HGRN2: Gated Linear RNNs with State Expansion
Zhen Qin, Songlin Yang, Weixuan Sun, Xuyang Shen, Dong Li, Weigao Sun,, Yiran Zhong

TL;DR
HGRN2 introduces an outer product-based state expansion to Gated Linear RNNs, significantly increasing their expressiveness and efficiency without extra parameters, leading to improved language modeling performance.
Contribution
The paper proposes a novel state expansion mechanism for HGRN, enhancing its capacity and interpretability while maintaining parameter efficiency.
Findings
HGRN2 outperforms original HGRN across various benchmarks.
The state expansion enables linear attention interpretation.

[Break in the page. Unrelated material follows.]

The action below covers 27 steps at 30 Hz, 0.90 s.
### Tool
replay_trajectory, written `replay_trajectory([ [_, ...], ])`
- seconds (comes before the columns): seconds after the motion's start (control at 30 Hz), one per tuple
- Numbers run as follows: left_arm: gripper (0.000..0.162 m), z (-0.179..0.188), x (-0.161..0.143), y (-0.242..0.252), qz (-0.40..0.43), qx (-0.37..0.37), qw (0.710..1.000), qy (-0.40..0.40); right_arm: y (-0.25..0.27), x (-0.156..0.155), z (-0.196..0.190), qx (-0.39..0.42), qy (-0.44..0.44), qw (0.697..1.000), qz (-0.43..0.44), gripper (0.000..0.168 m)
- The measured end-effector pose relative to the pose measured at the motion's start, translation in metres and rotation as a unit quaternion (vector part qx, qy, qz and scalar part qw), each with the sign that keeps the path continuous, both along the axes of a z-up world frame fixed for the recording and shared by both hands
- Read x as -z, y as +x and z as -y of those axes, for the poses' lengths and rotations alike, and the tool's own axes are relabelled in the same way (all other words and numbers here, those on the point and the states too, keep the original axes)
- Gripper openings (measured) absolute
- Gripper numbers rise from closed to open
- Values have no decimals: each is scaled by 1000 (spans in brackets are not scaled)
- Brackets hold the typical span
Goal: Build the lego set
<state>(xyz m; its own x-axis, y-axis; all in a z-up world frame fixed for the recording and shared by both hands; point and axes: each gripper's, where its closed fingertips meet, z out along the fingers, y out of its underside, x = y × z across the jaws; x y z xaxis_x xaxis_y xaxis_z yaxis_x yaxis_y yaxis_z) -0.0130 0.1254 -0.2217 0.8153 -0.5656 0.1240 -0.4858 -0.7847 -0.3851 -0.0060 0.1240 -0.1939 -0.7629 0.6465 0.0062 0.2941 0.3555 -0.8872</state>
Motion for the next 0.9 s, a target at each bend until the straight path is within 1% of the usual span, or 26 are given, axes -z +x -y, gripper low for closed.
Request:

HGRN2 achieves competitive results with other recurrent models.
Abstract
Hierarchically gated linear RNN (HGRN, \citealt{HGRN}) has demonstrated competitive training speed and performance in language modeling while offering efficient inference. However, the recurrent state size of HGRN remains relatively small, limiting its expressiveness. To address this issue, we introduce a simple outer product-based state expansion mechanism, which significantly enlarges the recurrent state size without introducing any additional parameters. This enhancement also provides a linear attention interpretation for HGRN2, enabling hardware-efficient training. Our extensive experiments verify the advantage of HGRN2 over HGRN consistently across different settings and competitive with other recurrent models.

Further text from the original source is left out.